_PROVIDED MATERIAL_

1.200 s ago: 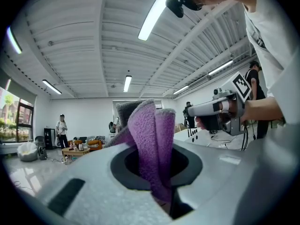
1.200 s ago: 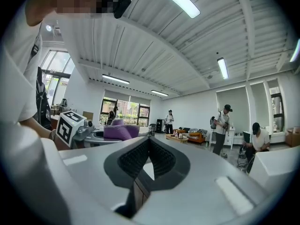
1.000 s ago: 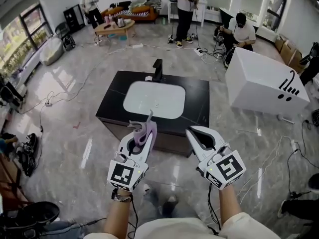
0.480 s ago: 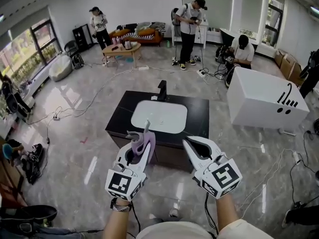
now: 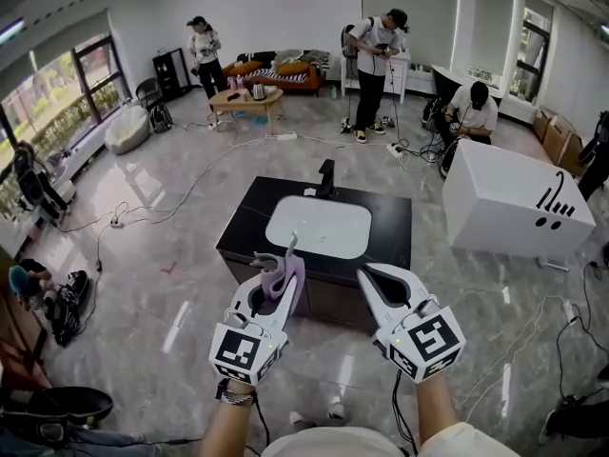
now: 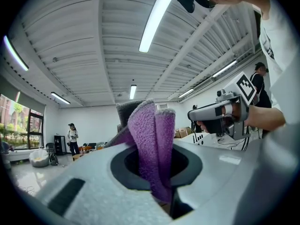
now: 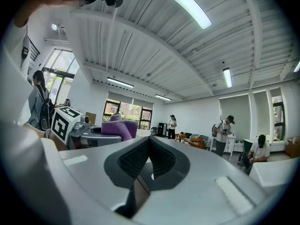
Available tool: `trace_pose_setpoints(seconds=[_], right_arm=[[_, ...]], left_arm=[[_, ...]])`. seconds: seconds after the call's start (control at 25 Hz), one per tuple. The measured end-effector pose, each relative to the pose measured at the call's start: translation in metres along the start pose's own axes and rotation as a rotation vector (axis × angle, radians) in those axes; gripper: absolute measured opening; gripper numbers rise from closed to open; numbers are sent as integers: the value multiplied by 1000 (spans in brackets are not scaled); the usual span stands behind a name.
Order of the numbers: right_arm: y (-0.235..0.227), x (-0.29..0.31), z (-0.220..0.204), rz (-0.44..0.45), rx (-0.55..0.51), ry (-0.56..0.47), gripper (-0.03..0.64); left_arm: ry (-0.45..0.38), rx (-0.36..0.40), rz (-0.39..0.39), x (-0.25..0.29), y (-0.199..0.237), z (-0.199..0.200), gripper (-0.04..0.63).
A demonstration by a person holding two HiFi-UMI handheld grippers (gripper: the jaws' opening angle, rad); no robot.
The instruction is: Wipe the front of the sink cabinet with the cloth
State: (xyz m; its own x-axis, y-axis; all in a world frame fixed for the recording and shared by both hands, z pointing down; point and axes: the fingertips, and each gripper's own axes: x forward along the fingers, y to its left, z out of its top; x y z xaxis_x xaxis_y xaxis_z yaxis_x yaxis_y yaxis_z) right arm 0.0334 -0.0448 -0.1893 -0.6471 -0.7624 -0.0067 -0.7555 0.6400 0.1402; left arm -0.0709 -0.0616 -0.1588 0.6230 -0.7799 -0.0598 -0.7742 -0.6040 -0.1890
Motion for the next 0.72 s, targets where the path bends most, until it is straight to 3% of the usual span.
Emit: trace_pose_setpoints(seconds=[0.72], right_arm=[[20,20,3,33,-8,-8,6]], left_arm=[[4,1,3,-18,21,-7,48]])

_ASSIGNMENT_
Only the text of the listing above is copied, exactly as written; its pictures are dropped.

_OUTPUT FOR THIS TASK_
1.200 s ago: 
1.200 s ago: 
1.000 s ago: 
0.480 s ago: 
now: 
now: 
now: 
Available tool: `trace_pose_setpoints(seconds=[_], right_arm=[[_, ...]], left_arm=[[_, ...]])`. seconds: seconds after the call's start (control at 25 Hz), one per tuple. The measured end-effector pose, each relative to the pose measured at the call's start: translation in metres along the start pose's own axes and rotation as a rotation vector (axis × angle, radians) in those axes; gripper: absolute measured opening; gripper numbers rise from closed to open; numbers are sent as integers: the value multiplied by 1000 (spans in brackets are not scaled); the usual span stands behind a name.
Order of the numbers: right_arm: y (-0.235..0.227), x (-0.29..0.31), z (-0.220..0.204), rz (-0.44..0.45), rx (-0.55..0.51), ry (-0.56..0.47), gripper (-0.03..0.64); left_arm: ry (-0.45..0.38), rx (-0.36..0.40), rz (-0.39..0.39), x (-0.25..0.29), y (-0.199..0.237), z (-0.199..0.200), gripper (-0.04..0.63).
A demonstration by a person holding two HiFi-UMI handheld grippers (gripper: the jaws' opening angle, rad); no robot.
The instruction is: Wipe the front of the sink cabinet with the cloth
State: (xyz m; its own x-axis, y-axis; all in a world frame fixed for the recording and shared by both hands, z pointing down; point and axes: the fingertips, and each gripper's own axes: x forward along the fingers, y to its left, z out of its top; x y z xaxis_x xaxis_y xaxis_z yaxis_x yaxis_y yaxis_z) right arm 0.0334 -0.0448 -0.1893 -0.6471 -0.7624 -0.0067 -0.7555 0.6400 0.1402; left arm -0.0709 -0.0616 -0.1588 0.6230 -0.7799 -0.0598 -0.7742 -0.6040 -0.1890
Motion for the next 0.72 s, targets where the path bends most, until it is straight to 3% of the usual span.
Emit: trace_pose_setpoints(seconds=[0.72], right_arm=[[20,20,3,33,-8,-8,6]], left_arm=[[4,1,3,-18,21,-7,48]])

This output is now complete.